You may think full automation is the holy grail of every ML task. But that’s not correct. In a fully automated system, your user is never the truly responsible person unless we give them the tools for feedback and control. For every ML use case, it’s about finding the right balance between automation and control.
Make your business process about your user
If full automation is not the way to go, then what is? In essence, you need to enter a co-creation mode where you leverage the power of your AI system in a way that gives your customers superpowers. In other words: augment the user experience with data insights. Luckily, you don’t have to start from scratch. A lot of the business processes for these use cases are already in place. They just have to be repurposed to put the user at the centre of the value. Let’s take a look at some examples.
MLUX in practice: financial simulations
Financial simulations are also a form of ML. For instance, when you take out a loan in order to buy a house, personal information like financial stability, BMI and instalment period is combined with external information like the health of the housing market & financial market, to predict the interest rate you will pay.
This semi-automated business process is currently owned by the bank clerk. But in some banking apps, this ownership is shifted to the end-user who is able to make simulations on their own. When the UX supports this, users can fully personalise their offer. But they can also ask “what if” questions and explore different scenarios. The result is a user who’s confident about the final configuration of their simulation and who trusts they got an optimal solution, tailored to their specific needs and context.

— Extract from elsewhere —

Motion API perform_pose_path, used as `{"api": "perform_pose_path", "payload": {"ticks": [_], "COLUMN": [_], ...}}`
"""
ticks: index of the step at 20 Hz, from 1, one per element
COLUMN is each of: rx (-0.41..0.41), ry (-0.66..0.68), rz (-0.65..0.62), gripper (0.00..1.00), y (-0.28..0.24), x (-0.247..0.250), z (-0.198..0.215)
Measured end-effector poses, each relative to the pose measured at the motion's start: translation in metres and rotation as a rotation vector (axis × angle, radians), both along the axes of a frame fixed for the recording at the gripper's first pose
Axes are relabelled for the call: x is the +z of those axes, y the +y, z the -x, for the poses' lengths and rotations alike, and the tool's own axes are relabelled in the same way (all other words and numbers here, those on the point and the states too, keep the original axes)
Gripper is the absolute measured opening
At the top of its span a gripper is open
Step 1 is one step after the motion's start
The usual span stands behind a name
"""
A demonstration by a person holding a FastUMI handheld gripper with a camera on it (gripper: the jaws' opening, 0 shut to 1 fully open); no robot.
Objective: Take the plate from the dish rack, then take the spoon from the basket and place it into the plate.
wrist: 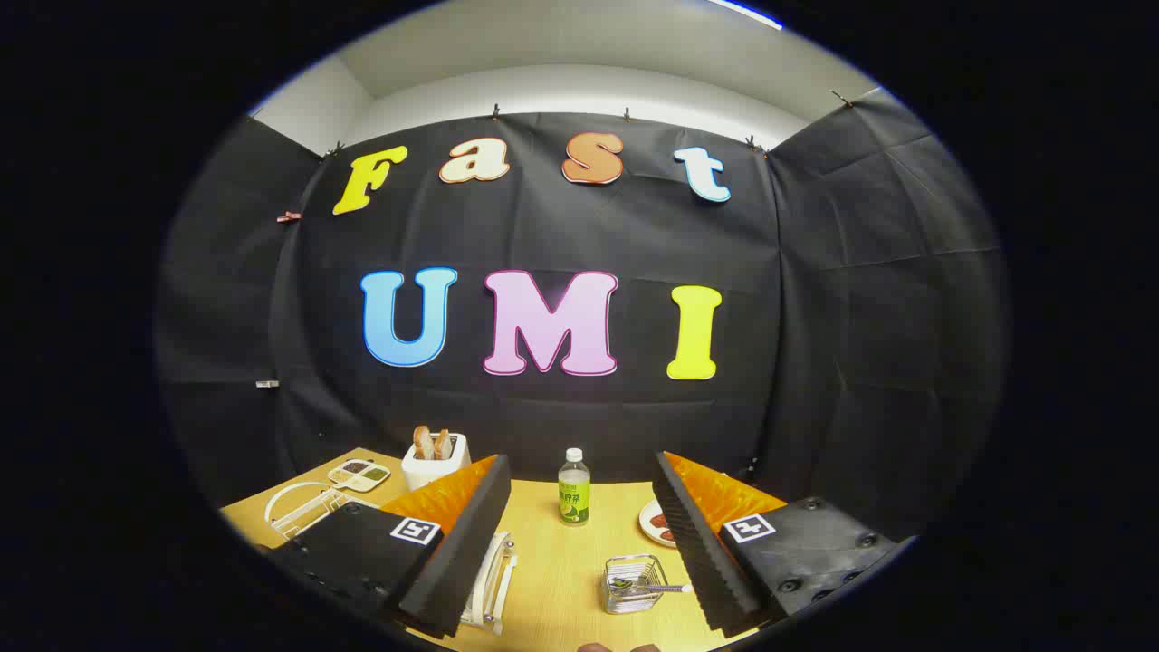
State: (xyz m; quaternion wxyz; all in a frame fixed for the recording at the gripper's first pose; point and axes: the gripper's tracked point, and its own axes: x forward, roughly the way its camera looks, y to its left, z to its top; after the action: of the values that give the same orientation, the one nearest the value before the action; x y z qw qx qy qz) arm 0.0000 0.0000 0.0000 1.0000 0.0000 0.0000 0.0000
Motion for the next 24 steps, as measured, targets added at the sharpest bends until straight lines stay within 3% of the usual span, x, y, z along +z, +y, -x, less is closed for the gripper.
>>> {"api": "perform_pose_path", "payload": {"ticks": [24], "rx": [0.060], "ry": [0.061], "rz": [0.003], "gripper": [0.97], "y": [0.025], "x": [-0.015], "z": [0.011]}}
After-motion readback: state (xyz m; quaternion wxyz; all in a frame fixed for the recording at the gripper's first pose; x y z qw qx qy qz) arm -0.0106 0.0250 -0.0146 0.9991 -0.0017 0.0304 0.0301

In fintech, we tend to only use and accept technologies which have a low cost when it goes wrong. Or where the performance is high enough to allow for a high level of automation.
Take fingerprint scanning or face recognition, for example. It might not seem obvious but the ML needed to perform the pattern recognition is a real work of art. It’s not trivial to detect faces in multiple positions with only a few training examples. But its true power comes from how the algorithm handles uncertainty and mistakes. It balances value and the cost of being wrong by putting its emphasis on authentication.
When it’s uncertain, the algorithm will prefer to keep a person out and ask to retry rather than granting access. Next to that, when the authentication fails multiple times, a passcode is still an effective fallback to avoid locking out a valid user.
Bank transfers via OCR
Another technology with a similar balance between value and cost of being wrong is OCR - used for digitising bill processing to perform banking transactions. The value resides in speeding up the process by using OCR to automatically fill in all relevant fields. There’s a clear advantage of using the feature when everything goes right. But when a mistake is made, the user can still adapt the result in a fraction of the time of doing the task manually.
It's not about ML. It's about your user
The value of a data-driven approach is to automate dull tasks with a low cost of being wrong while augmenting the thought process of more creative and context-rich environments. The end goal is to help users feel comfortable using ML solutions in their banking experience and set the right expectations. It’s not about reinventing the wheel here. It’s all about putting your user front and centre. About finding a balance between automation and control.